EXERCISE OBJECTIVE>
Restate the listing exactly and in full.

[DATA SEGMENT]

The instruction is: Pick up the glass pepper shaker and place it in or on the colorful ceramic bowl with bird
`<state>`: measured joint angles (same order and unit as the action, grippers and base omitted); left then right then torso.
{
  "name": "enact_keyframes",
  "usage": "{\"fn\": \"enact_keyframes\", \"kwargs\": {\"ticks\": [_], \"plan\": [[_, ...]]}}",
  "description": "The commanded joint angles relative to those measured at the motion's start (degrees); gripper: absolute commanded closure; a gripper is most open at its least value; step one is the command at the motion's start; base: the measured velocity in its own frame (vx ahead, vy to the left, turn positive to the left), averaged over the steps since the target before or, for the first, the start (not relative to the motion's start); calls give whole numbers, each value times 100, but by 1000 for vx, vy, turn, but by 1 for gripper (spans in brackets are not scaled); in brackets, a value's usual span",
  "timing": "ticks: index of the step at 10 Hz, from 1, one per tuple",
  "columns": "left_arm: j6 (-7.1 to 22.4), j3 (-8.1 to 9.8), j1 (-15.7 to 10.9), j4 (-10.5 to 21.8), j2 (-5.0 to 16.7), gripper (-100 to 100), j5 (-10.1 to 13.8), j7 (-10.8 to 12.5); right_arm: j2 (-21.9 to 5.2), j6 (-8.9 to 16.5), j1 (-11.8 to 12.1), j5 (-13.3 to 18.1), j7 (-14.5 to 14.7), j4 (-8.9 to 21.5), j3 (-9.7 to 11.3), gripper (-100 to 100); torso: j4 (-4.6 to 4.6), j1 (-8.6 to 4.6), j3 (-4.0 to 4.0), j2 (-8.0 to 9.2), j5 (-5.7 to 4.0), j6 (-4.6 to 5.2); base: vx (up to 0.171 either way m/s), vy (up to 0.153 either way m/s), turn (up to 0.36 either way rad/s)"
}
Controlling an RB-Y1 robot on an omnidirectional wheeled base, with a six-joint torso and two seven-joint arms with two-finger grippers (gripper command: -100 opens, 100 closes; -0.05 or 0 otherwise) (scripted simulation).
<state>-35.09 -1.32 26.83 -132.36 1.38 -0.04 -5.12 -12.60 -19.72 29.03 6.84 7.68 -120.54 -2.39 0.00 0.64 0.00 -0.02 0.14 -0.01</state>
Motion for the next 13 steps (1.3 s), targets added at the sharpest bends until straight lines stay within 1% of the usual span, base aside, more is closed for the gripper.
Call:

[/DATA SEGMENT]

FINISHED EXERCISE>
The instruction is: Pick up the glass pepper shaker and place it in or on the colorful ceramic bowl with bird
`<state>`: measured joint angles (same order and unit as the action, grippers and base omitted); left then right then torso.
{
  "name": "enact_keyframes",
  "usage": "{\"fn\": \"enact_keyframes\", \"kwargs\": {\"ticks\": [_], \"plan\": [[_, ...]]}}",
  "description": "The commanded joint angles relative to those measured at the motion's start (degrees); gripper: absolute commanded closure; a gripper is most open at its least value; step one is the command at the motion's start; base: the measured velocity in its own frame (vx ahead, vy to the left, turn positive to the left), averaged over the steps since the target before or, for the first, the start (not relative to the motion's start); calls give whole numbers, each value times 100, but by 1000 for vx, vy, turn, but by 1 for gripper (spans in brackets are not scaled); in brackets, a value's usual span",
  "timing": "ticks: index of the step at 10 Hz, from 1, one per tuple",
  "columns": "left_arm: j6 (-7.1 to 22.4), j3 (-8.1 to 9.8), j1 (-15.7 to 10.9), j4 (-10.5 to 21.8), j2 (-5.0 to 16.7), gripper (-100 to 100), j5 (-10.1 to 13.8), j7 (-10.8 to 12.5); right_arm: j2 (-21.9 to 5.2), j6 (-8.9 to 16.5), j1 (-11.8 to 12.1), j5 (-13.3 to 18.1), j7 (-14.5 to 14.7), j4 (-8.9 to 21.5), j3 (-9.7 to 11.3), gripper (-100 to 100); torso: j4 (-4.6 to 4.6), j1 (-8.6 to 4.6), j3 (-4.0 to 4.0), j2 (-8.0 to 9.2), j5 (-5.7 to 4.0), j6 (-4.6 to 5.2); base: vx (up to 0.171 either way m/s), vy (up to 0.153 either way m/s), turn (up to 0.36 either way rad/s)"
}
Controlling an RB-Y1 robot on an omnidirectional wheeled base, with a six-joint torso and two seven-joint arms with two-finger grippers (gripper command: -100 opens, 100 closes; -0.05 or 0 otherwise) (scripted simulation).
<state>-35.09 -1.32 26.83 -132.36 1.38 -0.04 -5.12 -12.60 -19.72 29.03 6.84 7.68 -120.54 -2.39 0.00 0.64 0.00 -0.02 0.14 -0.01</state>
Motion for the next 13 steps (1.3 s), targets added at the sharpest bends until straight lines stay within 1% of the usual span, base aside, more is closed for the gripper.
Call:

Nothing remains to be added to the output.